### What is required
Report, as a bare number, how many lines of the material below contain the word "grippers".

### Given information
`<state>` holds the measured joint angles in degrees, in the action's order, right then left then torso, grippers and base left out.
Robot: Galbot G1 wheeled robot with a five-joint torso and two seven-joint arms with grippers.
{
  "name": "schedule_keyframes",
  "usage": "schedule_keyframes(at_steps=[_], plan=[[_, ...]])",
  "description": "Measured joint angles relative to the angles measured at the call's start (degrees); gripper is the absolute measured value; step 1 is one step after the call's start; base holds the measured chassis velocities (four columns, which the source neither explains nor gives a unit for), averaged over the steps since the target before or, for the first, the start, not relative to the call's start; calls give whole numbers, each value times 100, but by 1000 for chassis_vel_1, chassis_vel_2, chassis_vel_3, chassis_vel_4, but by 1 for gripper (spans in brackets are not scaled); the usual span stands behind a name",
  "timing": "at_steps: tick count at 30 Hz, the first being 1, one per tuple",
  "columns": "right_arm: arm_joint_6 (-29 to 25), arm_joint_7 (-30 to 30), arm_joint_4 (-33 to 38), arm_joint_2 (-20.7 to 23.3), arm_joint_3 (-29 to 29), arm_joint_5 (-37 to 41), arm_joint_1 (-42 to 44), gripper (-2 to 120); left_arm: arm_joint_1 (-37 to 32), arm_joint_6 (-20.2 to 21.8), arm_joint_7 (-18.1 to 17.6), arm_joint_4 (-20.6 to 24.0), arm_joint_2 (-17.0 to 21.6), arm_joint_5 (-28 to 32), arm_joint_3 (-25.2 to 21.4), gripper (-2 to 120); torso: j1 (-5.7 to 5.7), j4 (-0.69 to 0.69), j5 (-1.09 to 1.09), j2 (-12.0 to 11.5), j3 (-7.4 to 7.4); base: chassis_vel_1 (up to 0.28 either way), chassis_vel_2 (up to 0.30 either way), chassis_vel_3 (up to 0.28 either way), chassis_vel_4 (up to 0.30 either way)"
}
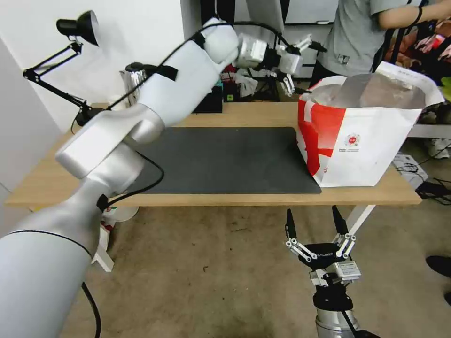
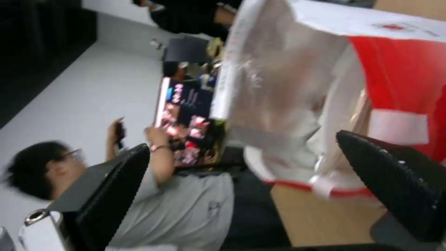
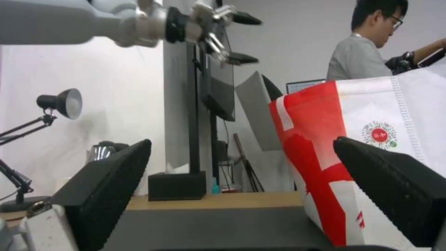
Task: Pick up the trash from the table and place it into the takeout bag.
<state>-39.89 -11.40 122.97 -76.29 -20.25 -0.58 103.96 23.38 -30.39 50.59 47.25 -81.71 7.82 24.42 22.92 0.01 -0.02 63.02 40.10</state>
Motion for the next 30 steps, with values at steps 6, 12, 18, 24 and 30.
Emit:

### Reply
2